Increase of Birth Leave

As of 1 January 2021, birth leave (formerly called "paternity leave") was increased from ten to 15 days. As of 1 January 2023, it will be increased to 20 days. The modalities of these days of absence remain identical. The days of birth leave can be taken by the father/co-mother within four months from the day of the birth. As before, the employee retains his or her salary during the first three days of absence. For the following days (henceforth also for the additional days of birth leave), he or she receives an allowance under the medical care and benefits insurance.

Neutrality Policy in Jeopardy in Belgium?

In a judgment of 3 May 2021, the French-speaking labour court of Brussels ruled that the neutrality policy of Brussels public transport operator – based on which, signs of religious, political or philosophical beliefs are not allowed at the workplace – qualified as "double discrimination". Not only is a ban on headscarves, which follows implicitly from the neutrality policy, direct discrimination on the grounds of religious belief, but it also results in gender discrimination, according to the judgment.

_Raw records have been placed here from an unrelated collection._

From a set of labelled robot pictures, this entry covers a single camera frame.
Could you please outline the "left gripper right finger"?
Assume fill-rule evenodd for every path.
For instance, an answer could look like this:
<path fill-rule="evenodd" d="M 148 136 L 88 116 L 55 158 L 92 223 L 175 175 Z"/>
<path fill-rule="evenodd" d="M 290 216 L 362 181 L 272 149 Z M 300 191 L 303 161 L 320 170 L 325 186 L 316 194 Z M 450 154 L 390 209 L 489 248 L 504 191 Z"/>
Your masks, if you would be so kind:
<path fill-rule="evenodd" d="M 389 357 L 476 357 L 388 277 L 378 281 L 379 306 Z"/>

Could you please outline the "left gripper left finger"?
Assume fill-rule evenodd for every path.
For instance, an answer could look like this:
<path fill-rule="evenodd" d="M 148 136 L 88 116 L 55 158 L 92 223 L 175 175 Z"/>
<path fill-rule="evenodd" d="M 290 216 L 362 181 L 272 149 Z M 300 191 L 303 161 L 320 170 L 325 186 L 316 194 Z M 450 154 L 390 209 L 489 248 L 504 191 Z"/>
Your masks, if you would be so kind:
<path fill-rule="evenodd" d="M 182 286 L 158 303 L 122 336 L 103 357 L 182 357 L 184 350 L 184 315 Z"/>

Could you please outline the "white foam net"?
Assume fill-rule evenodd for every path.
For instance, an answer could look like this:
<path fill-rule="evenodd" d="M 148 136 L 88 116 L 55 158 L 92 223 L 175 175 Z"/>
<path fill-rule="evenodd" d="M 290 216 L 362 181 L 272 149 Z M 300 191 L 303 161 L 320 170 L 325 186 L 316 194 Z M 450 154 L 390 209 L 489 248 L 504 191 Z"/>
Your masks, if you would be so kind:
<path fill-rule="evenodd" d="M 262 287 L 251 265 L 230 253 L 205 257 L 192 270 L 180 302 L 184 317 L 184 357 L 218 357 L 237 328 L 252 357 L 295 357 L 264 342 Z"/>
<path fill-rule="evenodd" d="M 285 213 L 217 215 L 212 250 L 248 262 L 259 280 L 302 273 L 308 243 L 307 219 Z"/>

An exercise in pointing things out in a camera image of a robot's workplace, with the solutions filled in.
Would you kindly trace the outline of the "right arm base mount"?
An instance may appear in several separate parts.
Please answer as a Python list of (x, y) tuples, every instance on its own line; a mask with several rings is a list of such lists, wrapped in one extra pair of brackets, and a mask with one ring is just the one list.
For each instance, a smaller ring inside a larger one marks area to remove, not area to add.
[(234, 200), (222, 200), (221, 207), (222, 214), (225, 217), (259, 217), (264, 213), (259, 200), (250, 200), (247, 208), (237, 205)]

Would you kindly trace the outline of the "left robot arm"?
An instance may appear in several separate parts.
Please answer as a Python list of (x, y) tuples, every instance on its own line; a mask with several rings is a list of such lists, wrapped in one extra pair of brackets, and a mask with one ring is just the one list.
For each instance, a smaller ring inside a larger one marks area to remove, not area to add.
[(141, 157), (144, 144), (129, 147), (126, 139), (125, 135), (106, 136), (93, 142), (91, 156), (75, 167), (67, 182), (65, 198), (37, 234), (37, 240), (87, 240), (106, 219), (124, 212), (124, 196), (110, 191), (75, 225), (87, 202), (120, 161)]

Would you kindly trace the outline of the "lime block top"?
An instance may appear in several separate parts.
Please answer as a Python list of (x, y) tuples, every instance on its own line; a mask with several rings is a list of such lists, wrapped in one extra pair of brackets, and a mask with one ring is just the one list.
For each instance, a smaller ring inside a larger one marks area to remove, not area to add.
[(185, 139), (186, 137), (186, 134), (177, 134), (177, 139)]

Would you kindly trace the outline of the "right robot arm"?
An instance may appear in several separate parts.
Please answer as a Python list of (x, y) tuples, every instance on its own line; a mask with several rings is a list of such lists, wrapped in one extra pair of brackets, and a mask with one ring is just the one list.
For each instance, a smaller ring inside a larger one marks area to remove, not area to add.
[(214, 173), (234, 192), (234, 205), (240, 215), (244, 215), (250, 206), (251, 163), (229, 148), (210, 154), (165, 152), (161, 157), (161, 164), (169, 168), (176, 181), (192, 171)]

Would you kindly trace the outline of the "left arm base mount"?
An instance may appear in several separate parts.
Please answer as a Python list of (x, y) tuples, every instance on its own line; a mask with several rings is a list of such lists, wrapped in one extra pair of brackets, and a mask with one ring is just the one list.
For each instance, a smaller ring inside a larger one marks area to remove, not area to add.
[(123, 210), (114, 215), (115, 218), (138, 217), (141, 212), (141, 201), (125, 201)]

In contrast to the Brussels judgment, the prevailing case law of the ECJ rules that a company can still provide an internal neutrality policy which establishes that employees must dress neutrally and thus may not wear religious, philosophical or political symbols. The ECJ has again reaffirmed its position in a recent ruling of 15 July 2021. The court does attach some conditions to such neutral dress codes, including the employer's obligation to show that the neutrality policy meets a "real need". This actual need can consist of both a neutral stance towards customers and the avoidance of social conflict in the workplace. It remains to be seen how Belgian case law will further evolve after this verdict.